_What you are asked to do:_
Without including any pictures, write out the data below exactly.

_Data for this exercise:_
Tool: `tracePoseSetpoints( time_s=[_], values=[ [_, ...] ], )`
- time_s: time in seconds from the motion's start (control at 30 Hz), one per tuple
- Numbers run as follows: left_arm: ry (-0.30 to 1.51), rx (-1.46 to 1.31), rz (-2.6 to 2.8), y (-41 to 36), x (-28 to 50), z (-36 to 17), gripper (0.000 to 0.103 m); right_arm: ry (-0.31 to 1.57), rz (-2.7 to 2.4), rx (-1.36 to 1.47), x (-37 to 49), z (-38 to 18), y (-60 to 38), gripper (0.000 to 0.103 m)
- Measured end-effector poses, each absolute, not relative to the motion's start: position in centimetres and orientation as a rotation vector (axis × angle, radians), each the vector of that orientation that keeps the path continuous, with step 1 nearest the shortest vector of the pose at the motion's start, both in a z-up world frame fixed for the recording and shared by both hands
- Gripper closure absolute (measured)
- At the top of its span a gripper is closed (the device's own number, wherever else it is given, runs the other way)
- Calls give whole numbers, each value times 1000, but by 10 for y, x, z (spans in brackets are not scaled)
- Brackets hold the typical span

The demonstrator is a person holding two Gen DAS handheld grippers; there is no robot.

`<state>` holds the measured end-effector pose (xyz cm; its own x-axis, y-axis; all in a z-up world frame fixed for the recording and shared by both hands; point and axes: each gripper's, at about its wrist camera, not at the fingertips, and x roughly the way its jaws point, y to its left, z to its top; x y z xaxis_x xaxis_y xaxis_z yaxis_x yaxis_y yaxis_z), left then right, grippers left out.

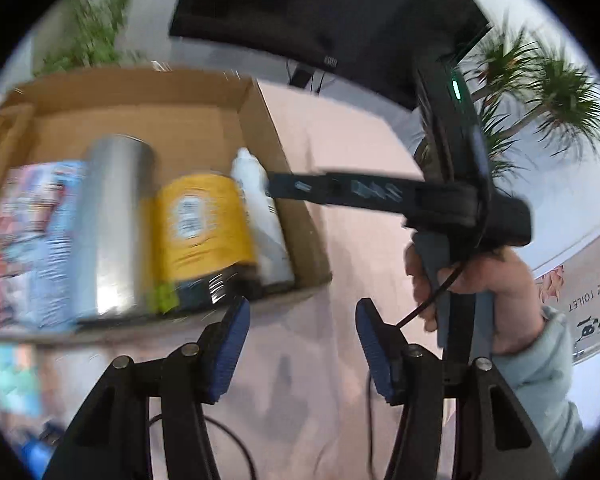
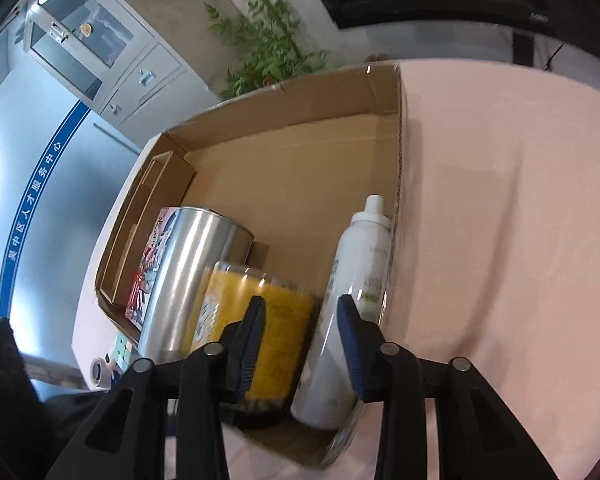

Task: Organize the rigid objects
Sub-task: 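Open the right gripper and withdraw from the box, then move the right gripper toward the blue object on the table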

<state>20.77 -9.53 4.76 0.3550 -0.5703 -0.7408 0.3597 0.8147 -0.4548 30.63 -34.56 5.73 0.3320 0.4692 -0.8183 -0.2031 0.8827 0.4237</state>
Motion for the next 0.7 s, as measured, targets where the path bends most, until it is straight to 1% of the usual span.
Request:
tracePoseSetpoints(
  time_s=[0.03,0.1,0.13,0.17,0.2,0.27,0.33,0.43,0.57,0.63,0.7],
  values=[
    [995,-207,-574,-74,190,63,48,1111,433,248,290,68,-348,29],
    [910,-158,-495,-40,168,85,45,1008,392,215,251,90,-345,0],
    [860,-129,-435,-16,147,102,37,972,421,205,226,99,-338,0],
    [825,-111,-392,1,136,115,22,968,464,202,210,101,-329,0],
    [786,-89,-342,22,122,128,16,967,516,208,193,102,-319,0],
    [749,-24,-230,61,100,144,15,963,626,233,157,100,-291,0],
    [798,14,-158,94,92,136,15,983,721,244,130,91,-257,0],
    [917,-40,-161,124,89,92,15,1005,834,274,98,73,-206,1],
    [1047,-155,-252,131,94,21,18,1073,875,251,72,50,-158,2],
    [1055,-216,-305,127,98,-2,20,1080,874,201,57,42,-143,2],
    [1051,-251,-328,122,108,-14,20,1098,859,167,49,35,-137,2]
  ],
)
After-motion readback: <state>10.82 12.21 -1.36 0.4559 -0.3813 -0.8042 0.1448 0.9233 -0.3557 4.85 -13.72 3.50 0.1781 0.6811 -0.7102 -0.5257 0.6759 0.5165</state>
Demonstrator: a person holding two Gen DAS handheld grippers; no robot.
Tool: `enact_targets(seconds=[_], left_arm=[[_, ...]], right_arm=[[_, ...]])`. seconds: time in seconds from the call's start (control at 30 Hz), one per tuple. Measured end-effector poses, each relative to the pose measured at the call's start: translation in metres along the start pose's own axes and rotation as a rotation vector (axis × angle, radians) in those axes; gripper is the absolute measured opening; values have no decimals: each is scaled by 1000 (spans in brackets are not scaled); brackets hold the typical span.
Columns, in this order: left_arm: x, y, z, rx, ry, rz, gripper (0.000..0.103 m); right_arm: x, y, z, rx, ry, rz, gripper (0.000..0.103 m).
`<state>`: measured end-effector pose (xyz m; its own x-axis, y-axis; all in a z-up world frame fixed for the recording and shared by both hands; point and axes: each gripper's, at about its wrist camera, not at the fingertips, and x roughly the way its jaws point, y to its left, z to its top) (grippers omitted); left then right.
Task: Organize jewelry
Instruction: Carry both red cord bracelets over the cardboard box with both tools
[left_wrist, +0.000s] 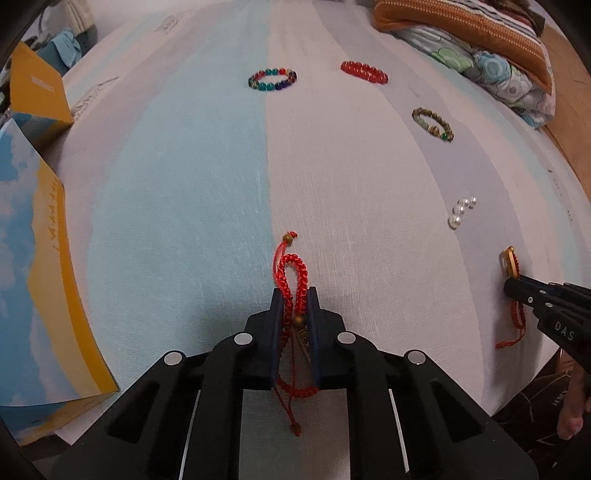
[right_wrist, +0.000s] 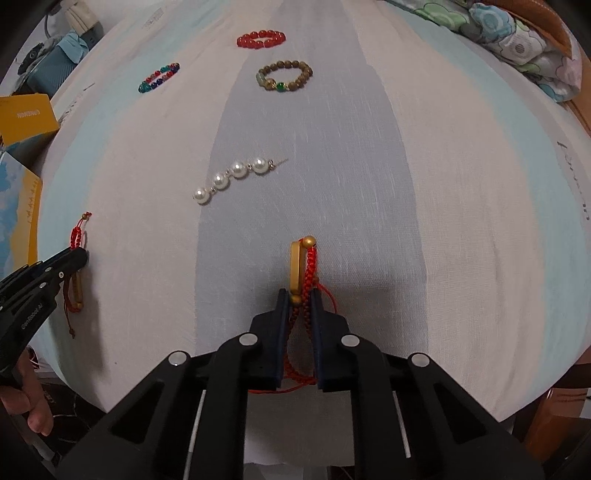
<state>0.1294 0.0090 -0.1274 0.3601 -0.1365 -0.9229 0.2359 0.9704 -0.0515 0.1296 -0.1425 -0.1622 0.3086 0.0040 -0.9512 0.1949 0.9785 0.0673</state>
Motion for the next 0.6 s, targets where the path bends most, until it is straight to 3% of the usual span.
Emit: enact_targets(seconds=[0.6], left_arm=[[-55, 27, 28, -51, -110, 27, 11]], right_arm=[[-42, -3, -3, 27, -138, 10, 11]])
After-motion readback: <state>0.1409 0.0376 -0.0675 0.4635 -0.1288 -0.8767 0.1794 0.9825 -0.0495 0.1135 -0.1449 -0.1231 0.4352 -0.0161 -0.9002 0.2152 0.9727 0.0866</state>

_Solution to this problem:_
Tool: `tracePoseSetpoints( time_s=[_], values=[ [_, ...] ], )`
- time_s: time in seconds from the motion's start (control at 30 Hz), one per tuple
- Numbers run as follows: left_arm: ry (-0.30 to 1.51), rx (-1.46 to 1.31), rz (-2.6 to 2.8), y (-41 to 36), x (-28 to 50), z (-36 to 17), gripper (0.000 to 0.103 m); right_arm: ry (-0.31 to 1.57), rz (-2.7 to 2.4), rx (-1.36 to 1.47), x (-37 to 49), z (-38 to 18), y (-60 to 38), gripper (0.000 to 0.103 m)
- Measured end-effector poses, each absolute, not relative to the motion's start: position in centimetres and orientation as a rotation vector (axis × angle, radians), each the vector of that orientation that keeps the path continuous, with step 1 nearest the shortest vector of the pose at the motion's start, both in a z-up world frame fixed for the recording and shared by both hands
- Gripper closure absolute (measured)
- At the top of its span a gripper is closed (the device's own number, wherever else it is given, runs the other way)
- Calls give whole numbers, each value times 1000, but by 10 for y, x, z (spans in brackets are not scaled)
- Brackets hold the typical span

The demonstrator is a person holding two Gen DAS handheld grippers; there is no robot.

`<state>` holds the measured end-effector pose (xyz cm; its own x-axis, y-axis; all in a z-up world frame fixed for the recording and shared by both hands; point and axes: each gripper's, at about its wrist camera, not at the fingertips, and x roughly the way its jaws point, y to its left, z to its top; x y z xaxis_x xaxis_y xaxis_z yaxis_x yaxis_y yaxis_z), left then right, grippers left out.


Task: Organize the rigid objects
Sub-task: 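Open the right gripper and withdraw from the box, then move the right gripper toward the blue object on the table
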
<state>20.77 -9.53 4.76 0.3550 -0.5703 -0.7408 0.3597 0.8147 -0.4548 30.63 -34.56 5.73 0.3320 0.4692 -0.8183 -0.2031 0.8827 0.4237</state>
Motion for the next 0.7 s, as measured, targets where the path bends most, until it is straight to 1% of the usual span.
Request:
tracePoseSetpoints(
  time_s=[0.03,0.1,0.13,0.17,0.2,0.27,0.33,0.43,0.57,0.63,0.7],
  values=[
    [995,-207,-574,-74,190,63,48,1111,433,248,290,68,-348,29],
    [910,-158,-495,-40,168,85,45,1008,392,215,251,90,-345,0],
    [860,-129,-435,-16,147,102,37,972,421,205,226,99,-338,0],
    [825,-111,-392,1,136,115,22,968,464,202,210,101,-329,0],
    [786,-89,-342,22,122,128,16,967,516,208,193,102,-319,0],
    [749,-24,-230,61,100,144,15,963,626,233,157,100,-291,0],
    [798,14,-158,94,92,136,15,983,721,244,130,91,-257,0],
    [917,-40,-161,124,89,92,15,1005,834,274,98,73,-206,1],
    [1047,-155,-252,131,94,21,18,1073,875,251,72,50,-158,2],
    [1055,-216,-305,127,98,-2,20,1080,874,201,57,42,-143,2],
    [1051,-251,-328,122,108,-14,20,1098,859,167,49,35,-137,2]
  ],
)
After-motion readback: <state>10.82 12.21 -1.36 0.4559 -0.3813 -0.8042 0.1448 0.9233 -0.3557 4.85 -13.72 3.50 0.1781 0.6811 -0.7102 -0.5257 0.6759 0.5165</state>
Demonstrator: a person holding two Gen DAS handheld grippers; no robot.
Tool: `enact_targets(seconds=[_], left_arm=[[_, ...]], right_arm=[[_, ...]])`. seconds: time in seconds from the call's start (control at 30 Hz), one per tuple. Measured end-effector poses, each relative to the pose measured at the call's start: translation in metres along the start pose's own axes and rotation as a rotation vector (axis × angle, radians) in those axes; gripper is the absolute measured opening; values have no decimals: each is scaled by 1000 (spans in brackets are not scaled); brackets hold the typical span.
Columns, in this order: left_arm: x, y, z, rx, ry, rz, gripper (0.000..0.103 m); right_arm: x, y, z, rx, ry, rz, gripper (0.000..0.103 m).
`<state>`: measured end-effector pose (xyz m; its own x-axis, y-axis; all in a z-up world frame fixed for the recording and shared by both hands; point and axes: each gripper's, at about its wrist camera, not at the fingertips, and x roughly the way its jaws point, y to its left, z to its top) (grippers omitted); left then right.
Task: Organize jewelry
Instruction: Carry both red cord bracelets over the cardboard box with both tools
[left_wrist, +0.000s] 
[right_wrist, +0.000s] 
<state>0.1294 0.0090 -0.1274 0.3601 -0.1365 -0.9229 0.2359 0.9704 -0.0515 0.1296 -0.1425 -0.1622 0.3086 0.0040 -0.9512 0.1949 0.9785 0.0673</state>
Motion for the next 0.6 s, targets where the path bends most, until it is straight to 3% of the usual span.
Emit: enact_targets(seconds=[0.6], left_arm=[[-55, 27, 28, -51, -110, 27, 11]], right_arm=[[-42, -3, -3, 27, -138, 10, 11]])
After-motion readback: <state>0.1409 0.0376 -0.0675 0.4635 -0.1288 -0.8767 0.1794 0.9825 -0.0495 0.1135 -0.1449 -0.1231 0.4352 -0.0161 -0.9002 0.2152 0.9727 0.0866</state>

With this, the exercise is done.